Neuer Bitkom-Chef macht Datensicherheit zum Thema

München (dpa) - Umstrittene Gesichtserkennung in Netzwerken, Datenlecks bei Firmen und Hackerangriffe: Die deutsche IT-Branche will angesichts der Debatte über die Datensicherheit im Internet mehr Aufklärungsarbeit leisten.

Nutzer müssten in die Lage versetzt werden, sich sicher im Netz bewegen zu können. Aber auch die Firmen seien gefordert, Risiken transparenter zu machen. „Und: Wir müssen konsequent gegen schwarze Schafe vorgehen“, sagte der neue Präsident des IT-Branchenverbands Bitkom, Dieter Kempf, am Freitag in München.

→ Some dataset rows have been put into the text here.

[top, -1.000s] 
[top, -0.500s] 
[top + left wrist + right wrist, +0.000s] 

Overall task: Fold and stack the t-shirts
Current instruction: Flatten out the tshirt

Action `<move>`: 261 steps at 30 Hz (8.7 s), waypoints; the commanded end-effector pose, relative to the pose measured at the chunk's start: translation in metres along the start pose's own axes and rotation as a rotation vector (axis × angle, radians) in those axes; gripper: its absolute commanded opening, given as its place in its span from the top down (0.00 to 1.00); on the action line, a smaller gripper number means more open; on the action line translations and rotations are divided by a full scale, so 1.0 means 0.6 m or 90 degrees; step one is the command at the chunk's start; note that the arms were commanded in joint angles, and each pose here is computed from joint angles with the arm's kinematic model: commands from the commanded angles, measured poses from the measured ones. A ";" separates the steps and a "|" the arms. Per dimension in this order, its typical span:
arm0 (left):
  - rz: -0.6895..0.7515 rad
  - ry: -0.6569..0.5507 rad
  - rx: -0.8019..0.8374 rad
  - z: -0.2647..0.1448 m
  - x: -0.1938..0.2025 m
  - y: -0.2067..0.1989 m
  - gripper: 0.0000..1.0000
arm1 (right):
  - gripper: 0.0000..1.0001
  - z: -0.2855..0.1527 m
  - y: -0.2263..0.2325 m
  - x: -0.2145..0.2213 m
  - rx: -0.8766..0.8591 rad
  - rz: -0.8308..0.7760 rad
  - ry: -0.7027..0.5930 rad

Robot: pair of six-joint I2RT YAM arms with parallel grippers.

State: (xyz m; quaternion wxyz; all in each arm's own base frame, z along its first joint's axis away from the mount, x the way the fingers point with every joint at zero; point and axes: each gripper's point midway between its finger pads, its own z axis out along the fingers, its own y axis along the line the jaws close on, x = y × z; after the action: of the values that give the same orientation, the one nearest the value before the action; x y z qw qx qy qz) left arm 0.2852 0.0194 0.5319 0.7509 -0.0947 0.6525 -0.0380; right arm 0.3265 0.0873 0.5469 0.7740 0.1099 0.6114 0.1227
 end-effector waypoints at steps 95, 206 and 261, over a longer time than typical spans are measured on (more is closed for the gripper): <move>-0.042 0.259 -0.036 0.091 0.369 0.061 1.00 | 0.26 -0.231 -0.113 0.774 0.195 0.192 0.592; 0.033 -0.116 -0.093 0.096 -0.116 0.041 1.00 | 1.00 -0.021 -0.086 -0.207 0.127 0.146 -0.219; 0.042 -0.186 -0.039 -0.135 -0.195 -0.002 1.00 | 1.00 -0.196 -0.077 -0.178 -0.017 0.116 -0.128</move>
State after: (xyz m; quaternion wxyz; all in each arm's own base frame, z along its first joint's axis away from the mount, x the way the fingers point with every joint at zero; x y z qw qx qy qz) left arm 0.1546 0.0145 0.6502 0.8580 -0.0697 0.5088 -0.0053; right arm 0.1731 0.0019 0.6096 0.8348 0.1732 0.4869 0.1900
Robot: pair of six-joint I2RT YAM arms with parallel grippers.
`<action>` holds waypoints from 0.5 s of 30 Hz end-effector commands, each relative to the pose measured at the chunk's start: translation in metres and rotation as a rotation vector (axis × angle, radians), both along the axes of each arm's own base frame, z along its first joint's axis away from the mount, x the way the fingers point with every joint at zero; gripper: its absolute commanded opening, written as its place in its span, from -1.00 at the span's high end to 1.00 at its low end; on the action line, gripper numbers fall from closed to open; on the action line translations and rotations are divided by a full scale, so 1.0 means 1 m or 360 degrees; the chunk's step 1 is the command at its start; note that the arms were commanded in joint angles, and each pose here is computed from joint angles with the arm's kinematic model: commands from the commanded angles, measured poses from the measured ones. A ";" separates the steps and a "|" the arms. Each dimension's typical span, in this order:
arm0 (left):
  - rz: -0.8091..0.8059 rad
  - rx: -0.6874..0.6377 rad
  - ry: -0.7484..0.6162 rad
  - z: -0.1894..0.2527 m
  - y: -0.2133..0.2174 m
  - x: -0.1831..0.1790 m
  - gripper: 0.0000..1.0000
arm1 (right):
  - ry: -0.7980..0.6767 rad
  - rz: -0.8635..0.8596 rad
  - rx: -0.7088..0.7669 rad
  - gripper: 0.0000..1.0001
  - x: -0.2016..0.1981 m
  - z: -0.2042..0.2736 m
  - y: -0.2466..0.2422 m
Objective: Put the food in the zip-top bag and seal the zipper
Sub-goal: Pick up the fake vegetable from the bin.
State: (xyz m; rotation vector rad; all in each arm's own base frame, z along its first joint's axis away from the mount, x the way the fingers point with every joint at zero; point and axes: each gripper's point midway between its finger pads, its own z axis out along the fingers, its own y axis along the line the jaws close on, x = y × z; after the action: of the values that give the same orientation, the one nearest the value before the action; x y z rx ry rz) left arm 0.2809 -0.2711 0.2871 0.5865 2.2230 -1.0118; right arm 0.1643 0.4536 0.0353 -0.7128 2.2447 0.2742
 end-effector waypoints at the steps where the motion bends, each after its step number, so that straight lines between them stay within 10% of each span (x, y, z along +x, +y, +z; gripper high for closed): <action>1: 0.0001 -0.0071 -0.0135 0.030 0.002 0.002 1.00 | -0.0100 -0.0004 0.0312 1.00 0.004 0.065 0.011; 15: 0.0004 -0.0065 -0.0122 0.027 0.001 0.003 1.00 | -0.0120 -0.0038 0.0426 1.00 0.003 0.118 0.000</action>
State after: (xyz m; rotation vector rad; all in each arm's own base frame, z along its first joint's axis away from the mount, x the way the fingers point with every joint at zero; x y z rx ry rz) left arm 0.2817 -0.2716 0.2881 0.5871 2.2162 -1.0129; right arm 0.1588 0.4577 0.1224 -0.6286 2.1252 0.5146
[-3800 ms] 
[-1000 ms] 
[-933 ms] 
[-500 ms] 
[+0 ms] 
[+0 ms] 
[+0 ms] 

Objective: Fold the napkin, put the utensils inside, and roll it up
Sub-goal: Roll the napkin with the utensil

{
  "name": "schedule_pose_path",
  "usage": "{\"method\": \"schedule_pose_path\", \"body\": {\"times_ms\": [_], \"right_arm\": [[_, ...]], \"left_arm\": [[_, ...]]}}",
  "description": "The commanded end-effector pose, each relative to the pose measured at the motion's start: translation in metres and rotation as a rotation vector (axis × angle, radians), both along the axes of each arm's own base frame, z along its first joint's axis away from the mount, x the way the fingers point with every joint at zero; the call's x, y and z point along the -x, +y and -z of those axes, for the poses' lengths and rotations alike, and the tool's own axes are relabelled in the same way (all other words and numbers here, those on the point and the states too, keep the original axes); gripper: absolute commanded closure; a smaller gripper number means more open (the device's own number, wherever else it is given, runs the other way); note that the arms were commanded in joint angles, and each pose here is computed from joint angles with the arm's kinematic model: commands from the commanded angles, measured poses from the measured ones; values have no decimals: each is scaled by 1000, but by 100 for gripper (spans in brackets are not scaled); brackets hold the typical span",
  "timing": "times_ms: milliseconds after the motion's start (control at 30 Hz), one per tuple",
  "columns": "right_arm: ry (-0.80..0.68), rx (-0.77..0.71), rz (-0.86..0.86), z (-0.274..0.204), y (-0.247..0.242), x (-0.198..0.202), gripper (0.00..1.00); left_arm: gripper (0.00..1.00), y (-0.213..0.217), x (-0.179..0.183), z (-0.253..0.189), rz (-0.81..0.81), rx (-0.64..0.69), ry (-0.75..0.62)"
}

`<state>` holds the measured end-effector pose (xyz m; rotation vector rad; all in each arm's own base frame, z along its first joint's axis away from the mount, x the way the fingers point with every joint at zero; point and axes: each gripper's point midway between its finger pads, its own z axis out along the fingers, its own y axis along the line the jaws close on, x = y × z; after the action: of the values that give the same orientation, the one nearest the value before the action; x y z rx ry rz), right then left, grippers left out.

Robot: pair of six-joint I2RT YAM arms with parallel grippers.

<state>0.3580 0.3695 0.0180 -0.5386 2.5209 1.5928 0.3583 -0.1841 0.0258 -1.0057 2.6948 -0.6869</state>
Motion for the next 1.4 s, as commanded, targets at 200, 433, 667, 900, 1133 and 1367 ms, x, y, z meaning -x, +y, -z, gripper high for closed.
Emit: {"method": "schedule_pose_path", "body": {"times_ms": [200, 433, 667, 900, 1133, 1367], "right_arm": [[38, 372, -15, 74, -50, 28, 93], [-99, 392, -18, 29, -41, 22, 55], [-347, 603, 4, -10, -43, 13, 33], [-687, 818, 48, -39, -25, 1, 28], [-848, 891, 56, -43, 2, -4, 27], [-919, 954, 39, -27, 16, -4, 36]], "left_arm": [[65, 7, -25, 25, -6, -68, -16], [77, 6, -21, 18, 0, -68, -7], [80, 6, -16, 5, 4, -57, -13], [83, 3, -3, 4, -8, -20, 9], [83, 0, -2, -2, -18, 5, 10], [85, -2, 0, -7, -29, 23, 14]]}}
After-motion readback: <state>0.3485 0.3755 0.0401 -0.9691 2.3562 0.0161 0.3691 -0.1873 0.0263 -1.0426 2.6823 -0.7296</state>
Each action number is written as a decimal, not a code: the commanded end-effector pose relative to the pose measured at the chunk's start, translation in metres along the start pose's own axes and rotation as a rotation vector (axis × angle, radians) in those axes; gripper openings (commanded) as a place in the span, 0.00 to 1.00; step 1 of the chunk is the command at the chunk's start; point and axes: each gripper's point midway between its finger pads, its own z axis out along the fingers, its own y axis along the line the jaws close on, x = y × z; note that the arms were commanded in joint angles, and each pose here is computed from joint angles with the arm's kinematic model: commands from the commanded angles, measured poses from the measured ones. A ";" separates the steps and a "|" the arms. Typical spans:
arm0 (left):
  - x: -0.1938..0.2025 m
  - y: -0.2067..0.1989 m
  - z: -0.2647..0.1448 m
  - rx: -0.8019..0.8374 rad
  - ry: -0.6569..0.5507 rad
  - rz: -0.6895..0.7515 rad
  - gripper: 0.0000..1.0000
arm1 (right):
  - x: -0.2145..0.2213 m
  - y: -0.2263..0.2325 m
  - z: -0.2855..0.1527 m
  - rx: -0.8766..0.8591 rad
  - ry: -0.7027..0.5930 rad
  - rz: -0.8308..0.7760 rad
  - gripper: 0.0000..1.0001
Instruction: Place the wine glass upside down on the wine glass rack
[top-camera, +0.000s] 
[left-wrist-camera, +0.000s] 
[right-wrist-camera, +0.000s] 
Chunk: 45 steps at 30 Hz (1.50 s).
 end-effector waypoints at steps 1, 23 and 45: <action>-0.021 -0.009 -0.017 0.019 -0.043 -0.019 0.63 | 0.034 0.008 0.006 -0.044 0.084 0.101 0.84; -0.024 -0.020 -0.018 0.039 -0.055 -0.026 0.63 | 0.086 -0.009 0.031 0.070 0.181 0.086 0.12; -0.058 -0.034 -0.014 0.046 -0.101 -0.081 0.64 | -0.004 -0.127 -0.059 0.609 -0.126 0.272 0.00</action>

„Das Vertrauen der Menschen in die Sicherheit des Internets und in den Schutz ihrer Privatsphäre muss wiederhergestellt werden.“ Dabei sei nicht zuerst der Gesetzgeber gefordert, vielmehr müsste sich die Branche selbst regulieren, etwa mit Selbstverpflichtungen. Vor allem aber brauche es mündige Nutzer, die um mögliche Risiken wissen. Doch auch die Politik könne handeln. „Ich glaube schon, dass unser Datenschutzgesetz ein wenig in die Jahre gekommen ist“, sagte Kempf.

Grundsätzliche Verbote etwa von Software zur Gesichtserkennung lehnt Kempf ab. „Eine regulatorische Lösung, Gesichtserkennung zu verbieten, wäre falsch. Gesichtserkennung schrankenlos zuzulassen, wäre brandgefährlich.“ So sei die Technik etwa für die Verwaltung von Urlaubsfotos „fantastisch“. Das gleiche Werkzeug in Netzwerken könne aber auch Risiken bergen, die Verbraucher kennen müssten.

Wichtig sei, dass Anbieter transparent auf Funktionen hinweisen - und Hinweise zur Abschaltung von Gesichtserkennung oder einer Ortsbestimmung offen zeigen. „Wenn man das auf der 5. Menüebene versteckt, halte ich das nicht für richtig“, sagte Kempf. Das Netzwerk Facebook war wegen einer standardmäßig freigeschalteten Gesichtserkennungs-Funktion jüngst in die Kritik geraten.

Die Bitkom-Mitglieder des Verbands hatten Kempf am Freitag einstimmig zum Nachfolger des langjährigen Präsidenten August-Wilhelm Scheer gewählt. Die Branche stehe angesichts des Fachkräftemangels, der Energiewende und des Ausbaus schneller Internetverbindungen vor enormen Herausforderungen, sagte Kempf. Der 58-Jährige steht seit 1996 an der Spitze des Nürnberger Datendienstleisters Datev.

„Mit Dieter Kempf hat die Bitkom-Branche einen exzellenten Sprecher, der in Wirtschaft und Politik gleichermaßen geschätzt wird“, sagte Scheer. Der Professor und Unternehmer Scheer war seit 2007 Bitkom-Präsident. Kempf und die Führung des Verbandes dankten dem Gründer des mittlerweile von der Software AG übernommenen Software- und Beratungshaus IDS Scheer.

Bitkom vertritt als Branchenverband der Informationstechnologie (IT) und Telekommunikation bundesweit die Interessen von mehr als 1350 Unternehmen. Darunter sind die deutschen Ableger von Branchenriesen wie Microsoft oder IBM, deutsche Großkonzerne wie die Telekom oder SAP, aber auch viele kleine und mittelständische Firmen.